**WHAT IS NEEDED:**
Leave the pictures out and return every line below exactly.

□ □ □ □

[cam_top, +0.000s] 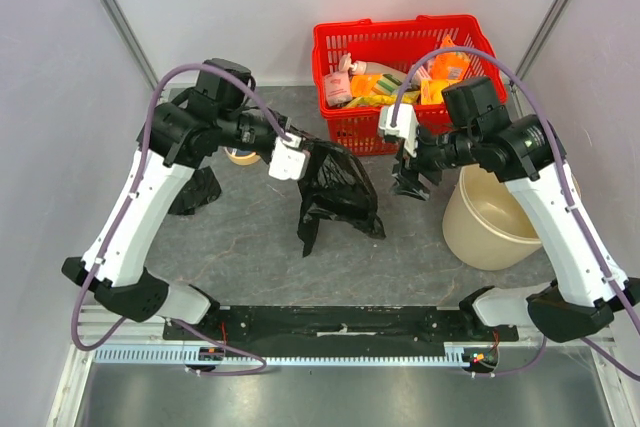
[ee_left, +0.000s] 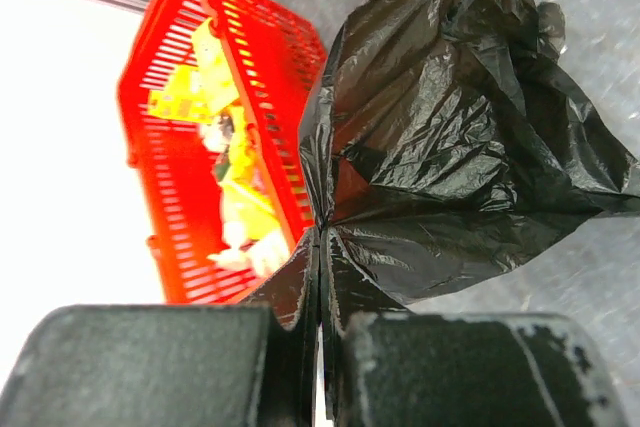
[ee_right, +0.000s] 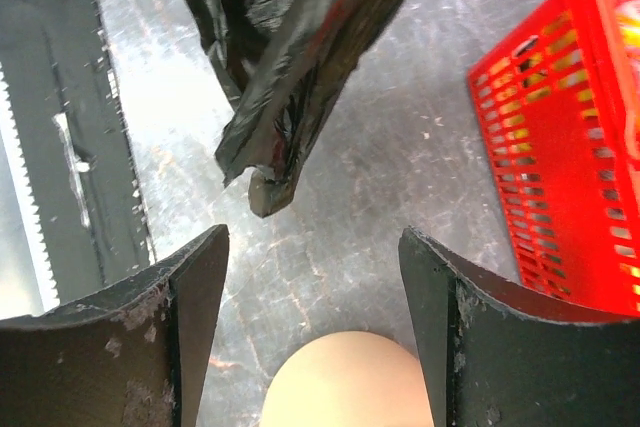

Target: Put the trash bags into the trash bin

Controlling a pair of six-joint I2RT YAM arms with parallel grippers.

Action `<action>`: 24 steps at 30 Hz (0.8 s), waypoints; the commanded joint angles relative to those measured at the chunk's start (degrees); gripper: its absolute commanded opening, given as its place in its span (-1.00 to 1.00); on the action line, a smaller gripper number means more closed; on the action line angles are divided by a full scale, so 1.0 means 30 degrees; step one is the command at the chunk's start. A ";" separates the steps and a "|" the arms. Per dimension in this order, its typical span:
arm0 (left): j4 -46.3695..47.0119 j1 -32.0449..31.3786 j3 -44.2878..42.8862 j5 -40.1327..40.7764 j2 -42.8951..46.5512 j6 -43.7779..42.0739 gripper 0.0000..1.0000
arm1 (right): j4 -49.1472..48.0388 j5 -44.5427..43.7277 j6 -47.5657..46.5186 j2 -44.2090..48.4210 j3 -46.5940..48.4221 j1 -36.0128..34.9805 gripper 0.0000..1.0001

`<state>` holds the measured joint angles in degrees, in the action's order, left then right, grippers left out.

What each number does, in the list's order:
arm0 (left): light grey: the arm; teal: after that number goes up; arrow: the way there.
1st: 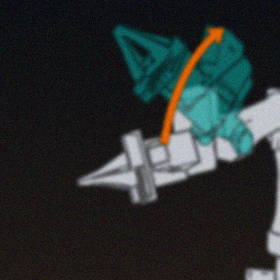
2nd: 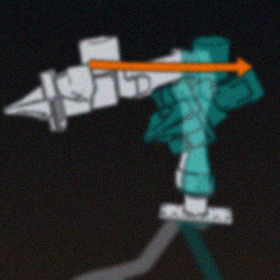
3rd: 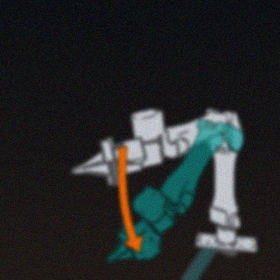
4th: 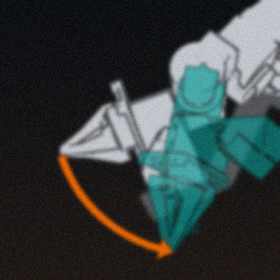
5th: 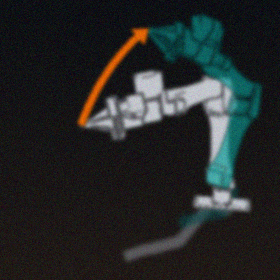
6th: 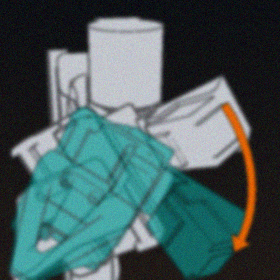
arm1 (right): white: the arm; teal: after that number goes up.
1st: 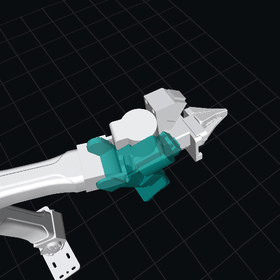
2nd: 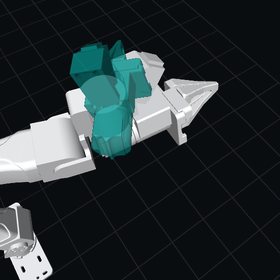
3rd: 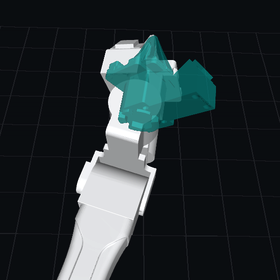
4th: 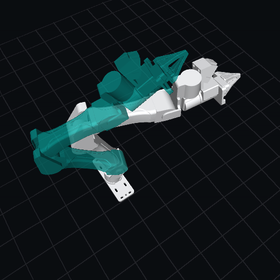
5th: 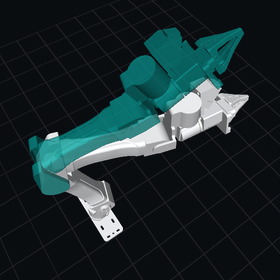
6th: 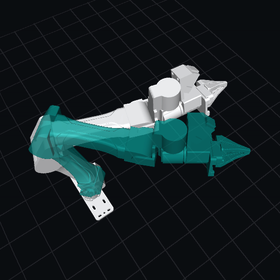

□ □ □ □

**EXERCISE ANSWER:**
[cam_top, +0.000s] 
[ee_left, +0.000s] 
[ee_right, +0.000s] 

Target: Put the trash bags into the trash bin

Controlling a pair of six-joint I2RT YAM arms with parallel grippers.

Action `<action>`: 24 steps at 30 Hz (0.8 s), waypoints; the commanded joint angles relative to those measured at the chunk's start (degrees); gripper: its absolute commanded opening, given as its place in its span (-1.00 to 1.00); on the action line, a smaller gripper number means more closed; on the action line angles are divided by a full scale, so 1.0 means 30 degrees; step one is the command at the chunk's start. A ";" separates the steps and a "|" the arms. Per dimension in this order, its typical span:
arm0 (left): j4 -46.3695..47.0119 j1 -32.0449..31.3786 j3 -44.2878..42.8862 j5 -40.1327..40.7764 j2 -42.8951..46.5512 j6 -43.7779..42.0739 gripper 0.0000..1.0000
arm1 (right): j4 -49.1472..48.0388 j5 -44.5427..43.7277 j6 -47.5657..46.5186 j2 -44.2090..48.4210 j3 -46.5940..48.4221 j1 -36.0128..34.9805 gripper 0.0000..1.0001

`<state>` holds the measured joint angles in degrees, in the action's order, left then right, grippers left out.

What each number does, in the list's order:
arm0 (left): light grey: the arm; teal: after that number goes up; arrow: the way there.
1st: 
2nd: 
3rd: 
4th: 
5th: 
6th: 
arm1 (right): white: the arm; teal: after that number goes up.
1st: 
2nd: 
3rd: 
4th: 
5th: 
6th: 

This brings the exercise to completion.